* _EXERCISE PROMPT_: Word for word, retype the entire listing.

* _INPUT_:
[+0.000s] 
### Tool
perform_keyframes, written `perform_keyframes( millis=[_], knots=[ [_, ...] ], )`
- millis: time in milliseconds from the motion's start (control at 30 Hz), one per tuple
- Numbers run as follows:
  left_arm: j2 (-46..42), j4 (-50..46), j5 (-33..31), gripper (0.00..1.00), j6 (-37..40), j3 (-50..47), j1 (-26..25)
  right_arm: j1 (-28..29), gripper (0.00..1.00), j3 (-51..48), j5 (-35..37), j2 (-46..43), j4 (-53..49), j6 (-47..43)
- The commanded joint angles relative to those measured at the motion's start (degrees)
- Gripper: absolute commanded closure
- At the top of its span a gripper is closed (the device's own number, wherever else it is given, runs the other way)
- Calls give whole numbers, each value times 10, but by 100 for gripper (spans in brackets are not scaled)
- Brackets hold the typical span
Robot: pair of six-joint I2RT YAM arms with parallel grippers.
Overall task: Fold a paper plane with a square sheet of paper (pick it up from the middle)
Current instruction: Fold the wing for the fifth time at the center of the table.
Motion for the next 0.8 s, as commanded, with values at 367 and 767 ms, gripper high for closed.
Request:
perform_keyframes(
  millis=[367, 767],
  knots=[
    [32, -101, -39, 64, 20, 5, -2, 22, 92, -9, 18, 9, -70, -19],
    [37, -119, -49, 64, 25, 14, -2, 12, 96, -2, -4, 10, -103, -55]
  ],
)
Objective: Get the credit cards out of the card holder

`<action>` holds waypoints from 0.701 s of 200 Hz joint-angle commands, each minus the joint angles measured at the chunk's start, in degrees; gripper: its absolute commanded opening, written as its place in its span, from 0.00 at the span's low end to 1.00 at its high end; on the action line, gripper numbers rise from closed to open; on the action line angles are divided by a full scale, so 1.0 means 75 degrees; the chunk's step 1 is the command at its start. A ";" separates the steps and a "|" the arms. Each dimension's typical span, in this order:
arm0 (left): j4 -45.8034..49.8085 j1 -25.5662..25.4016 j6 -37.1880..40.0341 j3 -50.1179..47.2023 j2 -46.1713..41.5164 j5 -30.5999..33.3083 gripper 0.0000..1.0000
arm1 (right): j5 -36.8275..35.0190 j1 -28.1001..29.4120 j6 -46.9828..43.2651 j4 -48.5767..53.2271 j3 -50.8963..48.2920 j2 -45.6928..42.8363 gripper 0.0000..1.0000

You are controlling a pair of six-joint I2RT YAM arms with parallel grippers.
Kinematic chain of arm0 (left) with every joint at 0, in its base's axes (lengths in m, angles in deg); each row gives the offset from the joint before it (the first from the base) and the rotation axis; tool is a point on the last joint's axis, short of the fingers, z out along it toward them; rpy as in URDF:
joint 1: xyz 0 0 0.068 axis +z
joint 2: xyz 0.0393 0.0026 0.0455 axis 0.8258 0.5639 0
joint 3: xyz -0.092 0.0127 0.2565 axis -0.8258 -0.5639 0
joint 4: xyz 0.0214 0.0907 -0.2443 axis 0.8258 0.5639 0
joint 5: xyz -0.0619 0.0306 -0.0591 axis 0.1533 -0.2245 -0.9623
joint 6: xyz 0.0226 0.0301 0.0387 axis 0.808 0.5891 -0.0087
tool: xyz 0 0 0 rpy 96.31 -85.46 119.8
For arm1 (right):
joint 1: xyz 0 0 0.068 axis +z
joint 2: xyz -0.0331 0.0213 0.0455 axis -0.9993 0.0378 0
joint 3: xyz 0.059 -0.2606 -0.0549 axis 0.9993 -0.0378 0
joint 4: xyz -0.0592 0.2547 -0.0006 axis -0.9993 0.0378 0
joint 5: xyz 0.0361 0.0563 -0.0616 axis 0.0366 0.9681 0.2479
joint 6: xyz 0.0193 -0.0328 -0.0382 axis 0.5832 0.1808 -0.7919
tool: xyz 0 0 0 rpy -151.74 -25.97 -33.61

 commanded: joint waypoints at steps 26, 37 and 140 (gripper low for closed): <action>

* _SOLUTION TO THIS PROBLEM_:
[+0.000s] 
### Tool
perform_keyframes, written `perform_keyframes( millis=[_], knots=[ [_, ...] ], )`
- millis: time in milliseconds from the motion's start (control at 30 Hz), one per tuple
- Numbers run as follows:
  left_arm: j2 (-46..42), j4 (-50..46), j5 (-33..31), gripper (0.00..1.00), j6 (-37..40), j3 (-50..47), j1 (-26..25)
  right_arm: j1 (-28..29), gripper (0.00..1.00), j3 (-51..48), j5 (-35..37), j2 (-46..43), j4 (-53..49), j6 (-47..43)
- The commanded joint angles relative to those measured at the motion's start (degrees)
- Gripper: absolute commanded closure
- At the top of its span a gripper is closed (the device's own number, wherever else it is given, runs the other way)
- Calls give whole numbers, each value times 10, but by 100 for gripper (spans in brackets are not scaled)
- Brackets hold the typical span
Robot: pair of six-joint I2RT YAM arms with parallel grippers.
Overall task: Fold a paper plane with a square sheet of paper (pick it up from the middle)
Current instruction: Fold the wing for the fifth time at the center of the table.
Motion for the next 0.8 s, as commanded, with values at 367 and 767 ms, gripper high for closed.
Request:
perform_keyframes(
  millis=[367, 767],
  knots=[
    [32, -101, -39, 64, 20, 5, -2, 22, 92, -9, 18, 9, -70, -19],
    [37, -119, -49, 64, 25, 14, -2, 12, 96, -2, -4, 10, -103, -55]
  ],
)
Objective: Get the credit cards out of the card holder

`<action>` holds waypoints from 0.701 s of 200 Hz joint-angle commands, each minus the joint angles measured at the chunk's start, in degrees; gripper: its absolute commanded opening, written as its place in its span, from 0.00 at the span's low end to 1.00 at its high end; on the action line, gripper numbers rise from closed to open; on the action line angles are divided by a full scale, so 1.0 means 75 degrees; the chunk's step 1 is the command at its start. A ";" separates the steps and a "|" the arms. Each dimension's typical span, in this order:
arm0 (left): j4 -45.8034..49.8085 j1 -25.5662..25.4016 j6 -37.1880..40.0341 j3 -50.1179..47.2023 j2 -46.1713..41.5164 j5 -30.5999..33.3083 gripper 0.0000..1.0000
arm1 (right): j5 -36.8275..35.0190 j1 -28.1001..29.4120 j6 -46.9828..43.2651 j4 -48.5767..53.2271 j3 -50.8963..48.2920 j2 -45.6928..42.8363 gripper 0.0000..1.0000

You are controlling a pair of six-joint I2RT YAM arms with parallel grippers.
Kinematic chain of arm0 (left) with every joint at 0, in its base's axes (lengths in m, angles in deg); each row gives the offset from the joint before it (the first from the base) and the rotation axis; tool is a point on the last joint's axis, short of the fingers, z out along it toward them; rpy as in URDF:
joint 1: xyz 0 0 0.068 axis +z
joint 2: xyz 0.0393 0.0026 0.0455 axis 0.8258 0.5639 0
joint 3: xyz -0.092 0.0127 0.2565 axis -0.8258 -0.5639 0
joint 4: xyz 0.0214 0.0907 -0.2443 axis 0.8258 0.5639 0
joint 5: xyz -0.0619 0.0306 -0.0591 axis 0.1533 -0.2245 -0.9623
joint 6: xyz 0.0226 0.0301 0.0387 axis 0.808 0.5891 -0.0087
tool: xyz 0 0 0 rpy 96.31 -85.46 119.8
For arm1 (right):
joint 1: xyz 0 0 0.068 axis +z
joint 2: xyz -0.0331 0.0213 0.0455 axis -0.9993 0.0378 0
joint 3: xyz 0.059 -0.2606 -0.0549 axis 0.9993 -0.0378 0
joint 4: xyz -0.0592 0.2547 -0.0006 axis -0.9993 0.0378 0
joint 5: xyz 0.0361 0.0563 -0.0616 axis 0.0366 0.9681 0.2479
joint 6: xyz 0.0193 -0.0328 -0.0382 axis 0.5832 0.1808 -0.7919
tool: xyz 0 0 0 rpy -151.74 -25.97 -33.61

 commanded: joint waypoints at steps 26, 37 and 140 (gripper low for closed): <action>

That finishes the answer to the exercise.